КОГДА ЛИНИИ СЧИТАЮТСЯ НЕПАРАЛЛЕЛЬНЫМИ, ПОВТОРИТЕ ОПРЕДЕЛЕНИЕ. ЕСЛИ ПАРАЛЛЕЛЬНОСТЬ ЕЩЕ НЕ ДОСТИГНА, ТО УДОВЛЕТВОРИТЕЛЬНОЕ ОПРЕДЕЛЕНИЕ НЕ ПОЛУЧЕНО.

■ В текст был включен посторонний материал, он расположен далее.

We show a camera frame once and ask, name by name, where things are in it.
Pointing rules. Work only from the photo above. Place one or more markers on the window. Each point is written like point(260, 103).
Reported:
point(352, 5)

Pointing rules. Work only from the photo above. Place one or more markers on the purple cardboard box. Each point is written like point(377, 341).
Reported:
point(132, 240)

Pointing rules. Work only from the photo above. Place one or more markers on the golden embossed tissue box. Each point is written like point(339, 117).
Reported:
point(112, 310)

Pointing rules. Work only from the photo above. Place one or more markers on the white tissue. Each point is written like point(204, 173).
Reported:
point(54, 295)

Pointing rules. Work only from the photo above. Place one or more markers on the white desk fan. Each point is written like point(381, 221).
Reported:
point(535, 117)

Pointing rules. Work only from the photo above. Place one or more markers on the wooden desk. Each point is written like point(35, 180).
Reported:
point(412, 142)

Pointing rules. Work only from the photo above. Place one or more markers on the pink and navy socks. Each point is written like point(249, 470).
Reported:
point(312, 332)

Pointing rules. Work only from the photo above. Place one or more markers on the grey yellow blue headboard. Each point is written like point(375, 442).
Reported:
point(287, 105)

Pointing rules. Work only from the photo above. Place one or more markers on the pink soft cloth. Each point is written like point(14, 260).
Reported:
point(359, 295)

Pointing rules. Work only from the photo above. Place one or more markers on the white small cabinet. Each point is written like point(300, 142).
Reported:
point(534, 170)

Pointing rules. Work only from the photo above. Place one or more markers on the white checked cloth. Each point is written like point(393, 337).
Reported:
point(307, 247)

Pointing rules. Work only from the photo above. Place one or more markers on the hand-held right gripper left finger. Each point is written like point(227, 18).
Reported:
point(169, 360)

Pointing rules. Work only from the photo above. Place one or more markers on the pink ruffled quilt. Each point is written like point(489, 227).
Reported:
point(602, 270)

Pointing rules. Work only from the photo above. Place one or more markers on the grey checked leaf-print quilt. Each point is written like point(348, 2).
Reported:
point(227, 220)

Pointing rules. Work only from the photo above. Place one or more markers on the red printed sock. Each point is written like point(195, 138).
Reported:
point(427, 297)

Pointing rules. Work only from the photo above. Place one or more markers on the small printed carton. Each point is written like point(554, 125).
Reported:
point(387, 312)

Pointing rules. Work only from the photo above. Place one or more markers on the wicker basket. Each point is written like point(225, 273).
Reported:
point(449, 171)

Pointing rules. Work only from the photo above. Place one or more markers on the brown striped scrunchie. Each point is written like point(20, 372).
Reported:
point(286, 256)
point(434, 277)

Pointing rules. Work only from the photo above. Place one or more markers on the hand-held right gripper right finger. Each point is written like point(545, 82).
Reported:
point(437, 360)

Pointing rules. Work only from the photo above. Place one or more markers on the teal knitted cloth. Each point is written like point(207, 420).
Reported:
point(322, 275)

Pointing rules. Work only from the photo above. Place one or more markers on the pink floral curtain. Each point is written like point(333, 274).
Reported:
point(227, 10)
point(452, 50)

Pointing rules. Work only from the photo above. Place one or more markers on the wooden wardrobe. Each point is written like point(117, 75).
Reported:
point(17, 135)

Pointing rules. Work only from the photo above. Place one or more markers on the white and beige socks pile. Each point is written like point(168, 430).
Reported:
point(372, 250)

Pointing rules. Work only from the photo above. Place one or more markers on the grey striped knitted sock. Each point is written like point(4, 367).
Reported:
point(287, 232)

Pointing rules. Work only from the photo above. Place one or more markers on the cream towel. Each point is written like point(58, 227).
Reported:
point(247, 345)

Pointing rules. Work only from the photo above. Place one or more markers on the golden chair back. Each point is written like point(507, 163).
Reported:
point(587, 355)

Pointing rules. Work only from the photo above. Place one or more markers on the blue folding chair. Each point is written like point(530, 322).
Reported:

ВЫРАЖИТЕ РЕЗУЛЬТАТ В МИЛЛИГРАММАХ ЦИНК-БАЦИТРАЦИНА НА КИЛОГРАММ КОРМОВ.

9 . ПОВТОРЯЕМОСТЬ

РАЗНИЦА МЕЖДУ РЕЗУЛЬТАТАМИ ДВУХ ОПРЕДЕЛЕНИЙ, ПРОВЕДЕННЫХ НА ОДНОЙ ОБРАЗЦЕ ОДНИМ АНАЛИТИКОМ, НЕ ДОЛЖНА ПРЕВЫШАТЬ:

- 2 МГ/КГ, В АБСОЛЮТНОМ ЗНАЧЕНИИ, ПРИ СОДЕРЖАНИИ ЦИНК-БАЦИТРАЦИНА ДО 10 МГ/КГ,

- 20 % ОТНОСЯТСЯ К НАИБОЛЬШЕМУ ЗНАЧЕНИЮ ДЛЯ СОДЕРЖАНИЯ ОТ 10 ДО 25 МГ/КГ,

- 5 МГ/КГ, В АБСОЛЮТНОМ ЗНАЧЕНИИ, ДЛЯ СОДЕРЖАНИЯ ОТ 25 ДО 50 МГ/КГ,

- 10 % ОТНОСЯТСЯ К НАИБОЛЬШЕМУ ЗНАЧЕНИЮ ДЛЯ СОДЕРЖАНИЯ СВЫШЕ 50 МГ/КГ.'

(1) 1 МГ ЦИНКОВОГО БАЦИТРАЦИНА КОРМОВОГО ПРОДУКТА ЭКВИВАЛЕНТНО 42 МЕЖДУНАРОДНЫМ ЕДИНИЦАМ (МЕ).

(А) ДРУГИЕ МЕТОДЫ МОГУТ ИСПОЛЬЗОВАТЬСЯ, ПРИ УСЛОВИИ, ЧТО БЫЛО УСТАНОВЛЕНО, ЧТО ОНИ ДАЮТ ПОХОЖИЕ БАКТЕРИАЛЬНЫЕ СУСПЕНЗИИ.

(B) МОЖЕТ ИСПОЛЬЗОВАТЬСЯ ЛЮБАЯ КОММЕРЧЕСКАЯ КУЛЬТУРНАЯ СРЕДА ПОХОЖЕГО СОСТАВА, ДОСТУПНАЯ ТО ЖЕ РЕЗУЛЬТАТАМ.